**The problem:** Among the lines below, copy each one in which "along" appears.

**Dataset extract:**

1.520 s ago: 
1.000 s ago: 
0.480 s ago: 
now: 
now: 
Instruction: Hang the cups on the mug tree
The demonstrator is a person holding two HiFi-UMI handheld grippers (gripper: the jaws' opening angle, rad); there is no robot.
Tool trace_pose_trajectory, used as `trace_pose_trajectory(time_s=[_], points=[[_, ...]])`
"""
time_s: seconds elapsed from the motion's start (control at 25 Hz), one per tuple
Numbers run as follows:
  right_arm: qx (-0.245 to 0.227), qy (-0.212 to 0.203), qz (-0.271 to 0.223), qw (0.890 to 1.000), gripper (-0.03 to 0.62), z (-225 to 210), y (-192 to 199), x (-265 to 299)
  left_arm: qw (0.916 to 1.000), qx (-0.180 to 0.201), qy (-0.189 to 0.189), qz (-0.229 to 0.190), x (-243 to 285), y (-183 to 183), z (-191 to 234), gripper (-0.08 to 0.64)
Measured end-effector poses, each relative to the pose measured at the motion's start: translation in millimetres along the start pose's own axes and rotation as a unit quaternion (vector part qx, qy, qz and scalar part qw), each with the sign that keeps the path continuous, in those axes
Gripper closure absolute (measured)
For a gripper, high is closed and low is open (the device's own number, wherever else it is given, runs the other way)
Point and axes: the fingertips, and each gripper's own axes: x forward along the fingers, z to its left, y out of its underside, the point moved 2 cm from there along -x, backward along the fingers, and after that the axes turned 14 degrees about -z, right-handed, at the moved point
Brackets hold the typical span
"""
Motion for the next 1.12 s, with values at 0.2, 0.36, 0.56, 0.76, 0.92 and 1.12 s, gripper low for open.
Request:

**Exercise response:**
Measured end-effector poses, each relative to the pose measured at the motion's start: translation in millimetres along the start pose's own axes and rotation as a unit quaternion (vector part qx, qy, qz and scalar part qw), each with the sign that keeps the path continuous, in those axes
Point and axes: the fingertips, and each gripper's own axes: x forward along the fingers, z to its left, y out of its underside, the point moved 2 cm from there along -x, backward along the fingers, and after that the axes turned 14 degrees about -z, right-handed, at the moved point

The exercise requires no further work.